(Prompt): Please read the records below and return each line holding the string "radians".

(Data in this exercise):

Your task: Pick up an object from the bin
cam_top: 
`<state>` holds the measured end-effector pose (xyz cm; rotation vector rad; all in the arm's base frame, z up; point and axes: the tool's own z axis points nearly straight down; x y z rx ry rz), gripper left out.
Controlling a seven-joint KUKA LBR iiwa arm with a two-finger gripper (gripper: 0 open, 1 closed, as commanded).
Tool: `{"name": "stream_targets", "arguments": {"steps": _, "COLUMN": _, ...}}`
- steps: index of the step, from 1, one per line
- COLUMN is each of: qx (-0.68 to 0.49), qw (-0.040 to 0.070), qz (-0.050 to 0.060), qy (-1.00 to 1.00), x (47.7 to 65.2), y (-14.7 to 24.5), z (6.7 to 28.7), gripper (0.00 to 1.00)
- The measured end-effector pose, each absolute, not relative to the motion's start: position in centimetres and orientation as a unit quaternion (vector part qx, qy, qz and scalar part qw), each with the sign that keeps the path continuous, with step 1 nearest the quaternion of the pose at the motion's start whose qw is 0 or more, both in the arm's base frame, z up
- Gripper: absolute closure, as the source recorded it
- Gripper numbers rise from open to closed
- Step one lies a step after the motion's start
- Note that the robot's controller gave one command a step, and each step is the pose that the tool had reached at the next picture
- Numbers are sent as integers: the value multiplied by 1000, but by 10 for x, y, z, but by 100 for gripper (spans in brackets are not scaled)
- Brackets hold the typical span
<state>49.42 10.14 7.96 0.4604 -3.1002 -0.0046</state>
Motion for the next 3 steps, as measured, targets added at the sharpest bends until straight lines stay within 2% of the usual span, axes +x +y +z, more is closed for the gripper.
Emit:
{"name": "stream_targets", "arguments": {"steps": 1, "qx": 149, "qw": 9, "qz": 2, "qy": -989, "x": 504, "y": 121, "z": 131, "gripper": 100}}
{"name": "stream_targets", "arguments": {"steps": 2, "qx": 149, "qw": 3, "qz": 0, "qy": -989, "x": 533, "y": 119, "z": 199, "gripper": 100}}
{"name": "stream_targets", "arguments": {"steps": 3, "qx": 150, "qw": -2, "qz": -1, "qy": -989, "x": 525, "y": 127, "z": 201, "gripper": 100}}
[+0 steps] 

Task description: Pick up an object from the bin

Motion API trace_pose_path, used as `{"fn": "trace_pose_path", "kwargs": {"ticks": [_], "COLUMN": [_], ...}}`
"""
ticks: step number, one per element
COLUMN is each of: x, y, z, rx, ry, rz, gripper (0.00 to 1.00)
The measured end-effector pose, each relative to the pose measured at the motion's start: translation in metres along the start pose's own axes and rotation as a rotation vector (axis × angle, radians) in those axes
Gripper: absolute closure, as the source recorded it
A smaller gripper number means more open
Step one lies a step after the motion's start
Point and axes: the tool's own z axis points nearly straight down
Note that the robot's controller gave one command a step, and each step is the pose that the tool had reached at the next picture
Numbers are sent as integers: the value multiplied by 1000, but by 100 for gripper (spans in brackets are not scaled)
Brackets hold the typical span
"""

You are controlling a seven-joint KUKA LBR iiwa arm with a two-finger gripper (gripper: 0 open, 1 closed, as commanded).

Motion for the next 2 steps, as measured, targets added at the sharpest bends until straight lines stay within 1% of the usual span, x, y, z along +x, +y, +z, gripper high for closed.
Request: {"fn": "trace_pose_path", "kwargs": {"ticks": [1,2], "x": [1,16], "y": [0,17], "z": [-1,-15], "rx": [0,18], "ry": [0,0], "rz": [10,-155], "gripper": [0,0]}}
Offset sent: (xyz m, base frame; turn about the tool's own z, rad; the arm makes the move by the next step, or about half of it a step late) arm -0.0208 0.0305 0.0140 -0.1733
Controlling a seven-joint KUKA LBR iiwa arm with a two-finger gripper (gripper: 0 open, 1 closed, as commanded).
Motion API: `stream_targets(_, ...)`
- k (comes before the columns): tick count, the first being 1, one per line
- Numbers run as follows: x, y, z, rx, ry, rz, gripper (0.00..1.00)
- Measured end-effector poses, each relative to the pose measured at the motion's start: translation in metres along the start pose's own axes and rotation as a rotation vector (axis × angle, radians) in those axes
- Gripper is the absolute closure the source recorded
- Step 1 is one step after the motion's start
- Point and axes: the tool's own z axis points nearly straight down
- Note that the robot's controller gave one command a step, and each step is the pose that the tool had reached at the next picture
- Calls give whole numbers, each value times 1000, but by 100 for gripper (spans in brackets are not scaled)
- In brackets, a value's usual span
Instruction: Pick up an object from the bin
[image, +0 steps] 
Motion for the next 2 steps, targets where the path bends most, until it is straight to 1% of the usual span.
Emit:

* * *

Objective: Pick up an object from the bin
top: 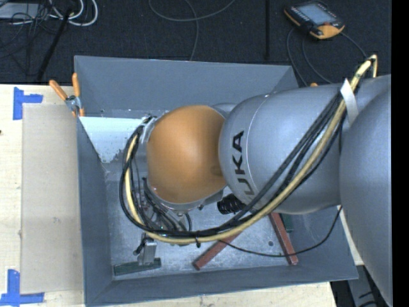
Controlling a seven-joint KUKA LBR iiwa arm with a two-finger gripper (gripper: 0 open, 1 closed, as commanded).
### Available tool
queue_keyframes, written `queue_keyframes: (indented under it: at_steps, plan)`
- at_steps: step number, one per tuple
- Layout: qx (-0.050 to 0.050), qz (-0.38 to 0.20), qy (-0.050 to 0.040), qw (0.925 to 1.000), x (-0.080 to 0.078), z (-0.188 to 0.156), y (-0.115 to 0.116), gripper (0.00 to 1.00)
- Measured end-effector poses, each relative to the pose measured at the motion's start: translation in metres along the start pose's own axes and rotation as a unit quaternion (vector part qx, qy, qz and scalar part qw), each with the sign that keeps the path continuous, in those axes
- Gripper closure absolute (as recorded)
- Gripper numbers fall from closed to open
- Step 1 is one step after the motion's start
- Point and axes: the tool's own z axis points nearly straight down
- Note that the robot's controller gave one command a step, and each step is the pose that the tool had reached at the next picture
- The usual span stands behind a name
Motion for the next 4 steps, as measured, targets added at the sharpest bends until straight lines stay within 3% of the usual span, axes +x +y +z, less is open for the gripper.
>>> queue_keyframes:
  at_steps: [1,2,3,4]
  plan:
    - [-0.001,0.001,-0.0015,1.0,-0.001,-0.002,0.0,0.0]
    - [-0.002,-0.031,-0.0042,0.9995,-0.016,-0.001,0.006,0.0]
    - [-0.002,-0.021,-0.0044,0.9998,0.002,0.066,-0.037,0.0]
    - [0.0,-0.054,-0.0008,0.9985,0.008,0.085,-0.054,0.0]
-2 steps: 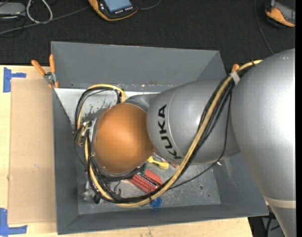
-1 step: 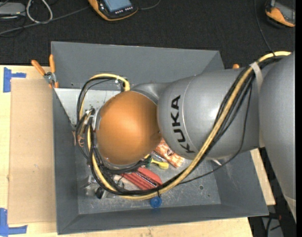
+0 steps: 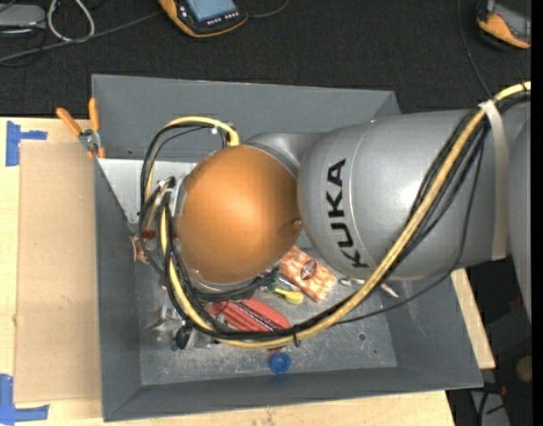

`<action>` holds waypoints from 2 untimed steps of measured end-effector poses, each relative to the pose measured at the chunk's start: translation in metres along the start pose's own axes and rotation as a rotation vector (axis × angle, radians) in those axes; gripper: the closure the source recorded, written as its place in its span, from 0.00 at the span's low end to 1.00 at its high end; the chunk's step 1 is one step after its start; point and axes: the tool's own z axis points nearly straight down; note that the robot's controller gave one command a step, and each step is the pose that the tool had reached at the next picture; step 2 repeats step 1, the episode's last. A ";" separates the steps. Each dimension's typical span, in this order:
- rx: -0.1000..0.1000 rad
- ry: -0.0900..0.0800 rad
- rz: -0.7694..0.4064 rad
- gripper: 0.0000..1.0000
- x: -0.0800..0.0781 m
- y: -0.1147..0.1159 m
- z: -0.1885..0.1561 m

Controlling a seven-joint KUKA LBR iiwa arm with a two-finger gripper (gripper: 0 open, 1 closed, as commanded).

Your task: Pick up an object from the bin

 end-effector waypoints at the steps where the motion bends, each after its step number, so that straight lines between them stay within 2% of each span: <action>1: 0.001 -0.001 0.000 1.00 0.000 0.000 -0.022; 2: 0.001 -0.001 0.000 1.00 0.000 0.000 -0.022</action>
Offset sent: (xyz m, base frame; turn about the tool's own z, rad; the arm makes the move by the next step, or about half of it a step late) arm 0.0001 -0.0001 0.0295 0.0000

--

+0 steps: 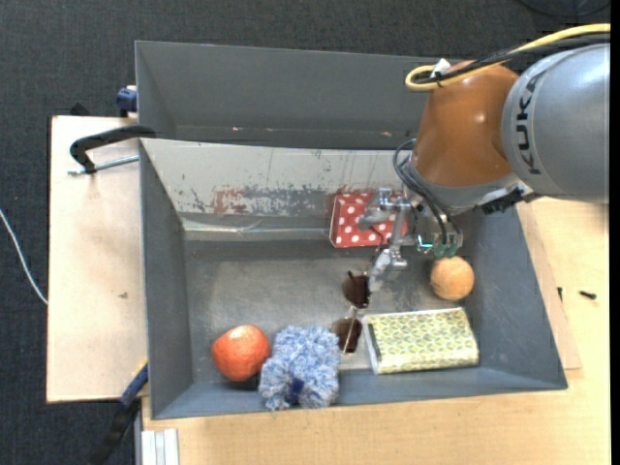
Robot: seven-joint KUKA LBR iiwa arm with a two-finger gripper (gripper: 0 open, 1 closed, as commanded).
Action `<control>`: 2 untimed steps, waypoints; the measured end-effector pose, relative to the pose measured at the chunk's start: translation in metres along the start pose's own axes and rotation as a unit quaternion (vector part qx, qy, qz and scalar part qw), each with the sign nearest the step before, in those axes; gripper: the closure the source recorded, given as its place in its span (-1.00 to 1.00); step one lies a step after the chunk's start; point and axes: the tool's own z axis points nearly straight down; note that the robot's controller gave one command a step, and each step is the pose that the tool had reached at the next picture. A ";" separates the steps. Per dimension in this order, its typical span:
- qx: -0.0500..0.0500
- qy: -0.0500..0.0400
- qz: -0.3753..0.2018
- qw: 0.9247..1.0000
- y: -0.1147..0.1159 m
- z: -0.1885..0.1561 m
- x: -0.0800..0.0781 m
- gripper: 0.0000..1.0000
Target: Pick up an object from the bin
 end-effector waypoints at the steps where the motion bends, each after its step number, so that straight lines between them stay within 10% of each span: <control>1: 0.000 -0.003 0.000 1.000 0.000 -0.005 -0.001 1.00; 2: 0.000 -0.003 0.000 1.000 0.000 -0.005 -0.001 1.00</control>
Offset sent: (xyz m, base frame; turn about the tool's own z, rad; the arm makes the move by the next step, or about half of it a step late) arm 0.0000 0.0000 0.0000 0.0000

(Answer for the task):
The measured end-effector pose, each relative to the pose measured at the motion's start: translation in metres along the start pose's own axes and rotation as a rotation vector (axis × angle, radians) in those axes
- Measured end-effector poses, each relative to the pose measured at the motion's start: translation in metres along the start pose's own axes and rotation as a rotation vector (axis × angle, radians) in those axes
`<action>` holds waypoints from 2 untimed steps of measured end-effector poses, each relative to the pose measured at the chunk's start: translation in metres along the start pose's own axes and rotation as a rotation vector (axis × angle, radians) in those axes; gripper: the closure the source recorded, written as its place in its span, from 0.00 at the span's low end to 1.00 at its high end; the chunk's step 1 is one step after its start; point and axes: the tool's own z axis points nearly straight down; note that the robot's controller gave one command a step, and each step is the pose that the tool had reached at the next picture; step 2 repeats step 1, the episode's last. A ";" separates the steps. Each dimension's typical span, in this order:

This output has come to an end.